Could you post some pictures


----------



## Soller (10 mo ago)

texasred said:


> Could you post some pictures


----------



## Bud D (10 mo ago)

Soller said:


> Hi, just joined the forum and wondered if anyone else had a vizsla with droopy eyes and skin, like a bloodhound?


----------



## Bud D (10 mo ago)

My 4 month old had very droopy eyes and watery discharge. Inherited condition of eyelids turning in causing eyelashes to brush eyes could cause blindness eventually. Eye entropian repair surgery performed on both eyes. His condition was severe. Now he has beautiful open eyes without any problems. FYI Suggest you talk with your vet.


----------



## texasred (Jan 29, 2012)

Allergy eyes can also look slightly saggy


----------



## Soller (10 mo ago)

Thanks.
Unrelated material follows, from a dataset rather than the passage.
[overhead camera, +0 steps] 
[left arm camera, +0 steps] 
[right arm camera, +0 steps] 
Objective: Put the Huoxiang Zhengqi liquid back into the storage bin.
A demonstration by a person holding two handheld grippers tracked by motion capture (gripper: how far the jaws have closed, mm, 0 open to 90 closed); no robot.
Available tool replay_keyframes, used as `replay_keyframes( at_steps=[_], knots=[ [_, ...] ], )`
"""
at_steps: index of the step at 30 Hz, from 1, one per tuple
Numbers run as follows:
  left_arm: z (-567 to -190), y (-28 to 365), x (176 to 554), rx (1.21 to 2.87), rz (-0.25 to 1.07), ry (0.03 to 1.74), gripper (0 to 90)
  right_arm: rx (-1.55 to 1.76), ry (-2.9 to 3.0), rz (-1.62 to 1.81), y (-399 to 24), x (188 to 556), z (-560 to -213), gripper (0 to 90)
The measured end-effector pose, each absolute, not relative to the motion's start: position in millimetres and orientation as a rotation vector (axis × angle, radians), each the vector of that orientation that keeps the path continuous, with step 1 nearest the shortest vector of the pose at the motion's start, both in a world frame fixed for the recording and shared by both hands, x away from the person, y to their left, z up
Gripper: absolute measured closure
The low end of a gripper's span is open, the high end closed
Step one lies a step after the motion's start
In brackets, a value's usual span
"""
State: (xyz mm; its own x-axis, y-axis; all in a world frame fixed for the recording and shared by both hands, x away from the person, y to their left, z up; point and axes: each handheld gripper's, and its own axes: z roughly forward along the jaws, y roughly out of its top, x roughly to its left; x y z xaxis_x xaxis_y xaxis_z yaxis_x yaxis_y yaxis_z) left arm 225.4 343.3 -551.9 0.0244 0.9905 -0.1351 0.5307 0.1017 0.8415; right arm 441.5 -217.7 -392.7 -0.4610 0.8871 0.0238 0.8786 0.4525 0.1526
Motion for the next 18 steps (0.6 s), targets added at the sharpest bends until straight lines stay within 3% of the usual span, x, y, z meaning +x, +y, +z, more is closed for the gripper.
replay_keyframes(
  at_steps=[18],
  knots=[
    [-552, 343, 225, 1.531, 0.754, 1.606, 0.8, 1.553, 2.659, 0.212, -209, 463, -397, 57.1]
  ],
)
Soller’s eyes are just saggy luckily with no ingrowing hair. It just makes her look like a bloodhound, especially when she’s tired


----------



## texasred (Jan 29, 2012)

If Soller is just a pet, I’m sure her eyes being a little saggy are just fine. She’s a pretty girl.
I only mentioned the just a pet, because the ones used for hunting it could cause a lot of problems.
Eyes that are not tight, pick up a lot more debris in the field.


----------



## Soller (10 mo ago)

Thanks. That’s great. She is lovely!


----------



## Helga (Sep 22, 2014)

Looks like a normal older Vizsla to me. How old is your dog?


----------



## Soller (10 mo ago)

She’s ten months. Her mum was smooth coated and the dad was wire hair. Not sure if that makes a difference


----------



## Bud D (10 mo ago)

Great pictures. Glad to hear it is nothing serious. Sweet Pup !


----------



## Soller (10 mo ago)




----------



## vioanded (9 mo ago)

Bud D said:


> My 4 month old had very droopy eyes and watery discharge. Inherited condition of eyelids turning in causing eyelashes to brush eyes could cause blindness eventually. Eye entropian repair surgery performed on both eyes. His condition was severe. Now he has beautiful open eyes without any problems. FYI Suggest you talk with your vet.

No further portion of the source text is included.